Request for feedback for my GSoC project to improve Present support in Xwayland
Pekka Paalanen
ppaalanen at gmail.com
Mon Jul 24 07:48:28 UTC 2017
On Mon, 24 Jul 2017 04:07:11 +0200
Roman Gilg <subdiff at gmail.com> wrote:
> Hi,
>
> I'm working for my GSoC project on a better Present integration in
> Xwayland. This should improve performance as well as minimize tearing. My
> mentor is Daniel Stone and the starting point was my work on KWin and this
> bug report: https://bugs.freedesktop.org/show_bug.cgi?id=99702.
>
> I'm writing this mail in order to get some feedback from the X.Org
> community regarding my current approach and the progress I've made so far.
> You can find my main working branch at
> https://github.com/subdiff/xserver/tree/presentInXwayland
>
> I've tried to limit the changes to the Present code to a minimum. At the
> moment it should be able to flip Glamor/GBM Pixmaps of Present supporting
> clients to a Wayland surface for one full screen window without copies. The
> restriction of only one window, which is full screen, is in line with what
> is possible with the currently available functionality by the Present code
> in the Xserver.
>
> I have tried to queue events on msc timings, but it's not really
> straightforward, since I think we need to read out some sort of Vblank
> counter from the Wayland server instead of the kernel. The frame callback
> is a candidate for that, but it needs at least in my KWin testing
> environment always a previous buffer commit to signal back. I create
> therefore dummy buffer commits, which then trigger the callback after every
> frame if there are events in the queue. This seems to work most of the
> times, but I've problems on window resizing. Apparently in these situations
> it's difficult to pick the right Pixmap and the associated Wayland buffer
> for the dummy commit. So for now I don't allow queuing events, which means
> that Pixmap flips are applied always immediately. What's your opinion? Is
> the construction with the frame callback as a msc counter and the dummy
> commits a bad idea in general or do you maybe know the answer why the
> window resizing is problematic in this context?
Hi,
the frame callback was never intended for "counting vblanks".
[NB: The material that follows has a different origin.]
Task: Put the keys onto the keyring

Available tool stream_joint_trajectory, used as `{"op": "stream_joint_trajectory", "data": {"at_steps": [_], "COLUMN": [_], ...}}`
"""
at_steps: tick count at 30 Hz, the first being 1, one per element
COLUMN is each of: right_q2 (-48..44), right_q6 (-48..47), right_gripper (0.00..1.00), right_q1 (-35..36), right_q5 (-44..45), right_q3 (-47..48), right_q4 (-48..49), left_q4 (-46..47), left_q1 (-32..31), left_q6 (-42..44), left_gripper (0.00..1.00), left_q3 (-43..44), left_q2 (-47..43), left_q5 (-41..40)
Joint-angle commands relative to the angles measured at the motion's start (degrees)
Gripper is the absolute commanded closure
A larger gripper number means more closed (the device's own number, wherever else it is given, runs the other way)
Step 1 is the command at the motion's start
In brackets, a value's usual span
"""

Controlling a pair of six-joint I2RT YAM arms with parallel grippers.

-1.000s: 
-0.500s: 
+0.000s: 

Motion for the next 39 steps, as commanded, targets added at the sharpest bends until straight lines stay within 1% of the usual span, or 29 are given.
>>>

Compositors are encouraged to throttle down or completely stop frame
callbacks when the window cannot be seen. Also the definition of the
frame callback is "a good time to start drawing the next frame", which
intends for clients to have the maximum possible time available for
hitting the next deadline for screen. This is an arbitrary point in the
monitor refresh cycle depending on how the Wayland compositor is
scheduling its compositing.
Btw. I would advise against using the frame callback's argument for
anything serious. It is a timestamp in an undefined base and poorly
defined what it might correspond to, and may suffer from wraparound
issues.
Wayland Presentation-time is the extension intended for timing
feedback, and it allows to predict the future presentation times for a
few frames in advance if you can assume a constant frame rate.
https://cgit.freedesktop.org/wayland/wayland-protocols/tree/stable/presentation-time
I believe there are still some gaps in how to reliably submit frames at
a rate lower than the output refresh rate.
Wayland Presentation-queue was an early companion to Presentation-time,
but did not make it in the protocol due to difficulties in defining it
and existing open issues. That extension would have allowed queueing
frames in the Wayland compositor based on target timestamp.
Another idea talked about a long time ago in relation to
Presentation-time was a vblank feedback stream, where every vblank (at
least the ones the compositor processed) would be signalled to
subscribed clients regardless of wl_surface updates, and without
explicit request for every event. It didn't raise enough interest at
the time.
In any case, Wayland aims for timestamp based presentation, not vblank
counting, because of outputs changing their frequencies (mode switch,
variable refresh rate monitors, ...). The feedback in Presentation-time
is ok for that, but using it for prediction is not guaranteed.
Presentation-queue would have improved the functionality a lot by
helping the Wayland compositor's frame scheduling.
Presentation-time does provide the MSC value though, if it exists.
I think we may need to clarify how Presentation-time should work with
wl_surface.commits that do not change the buffer nor apply damage. If
committed feedback request was guaranteed to deliver feedback
regardless of damage (I recall Weston might already work like this),
that would allow an easy way for a client to sync to the output refresh
cycle. The frame callback OTOH definitely should not be used for this.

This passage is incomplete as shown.